Source code for idaes.core.dmf.tables

#################################################################################
# The Institute for the Design of Advanced Energy Systems Integrated Platform
# Framework (IDAES IP) was produced under the DOE Institute for the
# Design of Advanced Energy Systems (IDAES).
#
# Copyright (c) 2018-2023 by the software owners: The Regents of the
# University of California, through Lawrence Berkeley National Laboratory,
# National Technology & Engineering Solutions of Sandia, LLC, Carnegie Mellon
# University, West Virginia University Research Corporation, et al.
# All rights reserved.  Please see the files COPYRIGHT.md and LICENSE.md
# for full copyright and license information.
#################################################################################
"""
Table handling for DMF.

The main class defined here is :class:`Table`. It provides constructor methods
for reading from Excel and CSV files. There is a convention defined for
indicating units in column headers so that this code can split the unit from
the column name. Other methods are defined for adding and extracting tables
from DMF :class:`idaes.core.dmf.resource.Resource` objects.

In the simplest case, you would create a new DMF resource for a CSV table like this::

    from idaes.core.dmf.resource import Resource
    resource = Resource()
    resource.add_table("my_file.csv")
    # you can now save this resource in the DMF

Then you could retrieve and use that table like this::

    # retrieve resource from the DMF
    table = resource.tables["my_file.csv"]
    dataframe = table.data    # Pandas dataframe
    units = table.units       # Units extracted from header row (strings)

See also, on the DMF Resource class:

    * :meth:`idaes.core.dmf.resource.Resource.add_table`
    * :attr:`idaes.core.dmf.resource.Resource.tables`

"""
# TODO: Missing docstrings
# pylint: disable=missing-class-docstring
# pylint: disable=missing-function-docstring

# stdlib
from typing import List, Tuple, Dict
import re
from io import BufferedIOBase, RawIOBase
import os

# ext
import pandas as pd

# Local
from idaes.core.dmf.resource import Resource

__authors__ = ["Dan Gunter (LBNL)"]
__author__ = __authors__[0]


class DataFormatError(Exception):
    def __init__(self, source, problem):
        message = f"in {source}: {problem}"
        super().__init__(self, message)


[docs]class Table:
    """Represent a table stored in the DMF.

    Tables are expected to have a header row with optional units, which if present
    are encoded in [square brackets]. Whitespace is ignored between the column
    name and the units.
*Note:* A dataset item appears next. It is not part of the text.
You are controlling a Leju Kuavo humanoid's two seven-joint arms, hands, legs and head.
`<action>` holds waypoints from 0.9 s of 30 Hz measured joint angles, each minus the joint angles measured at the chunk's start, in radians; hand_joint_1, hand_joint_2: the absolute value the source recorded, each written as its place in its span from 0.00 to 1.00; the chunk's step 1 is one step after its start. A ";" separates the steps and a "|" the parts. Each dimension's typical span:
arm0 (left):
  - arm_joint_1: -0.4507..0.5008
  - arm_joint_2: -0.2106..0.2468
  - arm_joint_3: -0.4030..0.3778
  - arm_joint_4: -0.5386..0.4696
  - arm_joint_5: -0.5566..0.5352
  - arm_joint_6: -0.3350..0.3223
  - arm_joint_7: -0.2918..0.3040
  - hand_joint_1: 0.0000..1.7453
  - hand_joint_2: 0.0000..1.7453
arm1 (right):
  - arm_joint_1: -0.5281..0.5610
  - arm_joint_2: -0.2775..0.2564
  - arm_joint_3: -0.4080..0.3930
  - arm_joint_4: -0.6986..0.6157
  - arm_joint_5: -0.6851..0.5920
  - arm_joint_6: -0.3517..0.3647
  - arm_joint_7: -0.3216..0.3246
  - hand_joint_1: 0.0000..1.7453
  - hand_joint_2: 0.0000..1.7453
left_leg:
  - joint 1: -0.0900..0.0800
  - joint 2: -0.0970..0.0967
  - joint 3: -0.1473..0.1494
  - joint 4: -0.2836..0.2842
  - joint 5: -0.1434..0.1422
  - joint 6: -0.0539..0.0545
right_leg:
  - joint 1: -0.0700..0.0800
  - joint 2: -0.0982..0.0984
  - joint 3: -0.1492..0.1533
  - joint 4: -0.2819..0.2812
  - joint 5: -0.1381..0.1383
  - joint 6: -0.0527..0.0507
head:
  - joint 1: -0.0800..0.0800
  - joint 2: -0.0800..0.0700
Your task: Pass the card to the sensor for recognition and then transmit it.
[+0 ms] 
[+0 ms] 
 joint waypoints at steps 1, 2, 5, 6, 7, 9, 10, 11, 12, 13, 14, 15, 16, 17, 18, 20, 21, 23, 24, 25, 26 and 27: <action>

For example::

            T [C], P [bar], G0/RT H2O, G0/RT NaCl [-], A phi [(kg/mol^0.5]
            0, 1, -23.4638, -13.836, 0.3767
    """

    def __init__(self):
        """Create new, empty, table.

        Use :meth:`read_csv` or :meth:`read_excel` to populate the table with data.
        """
        self._data = pd.DataFrame({})
        self._units = {}
        self._filepath = None
        self._desc = ""

    @property
    def data(self) -> pd.DataFrame:
        """Pandas dataframe for data."""
        return self._data

    @property
    def units_dict(self) -> Dict[str, str]:
        """Units as a dict keyed by table column name."""
        return self._units.copy()

    @property
    def units_list(self) -> List[str]:
        """Units in order of table columns."""
        return [self._units[c] for c in self._data.columns]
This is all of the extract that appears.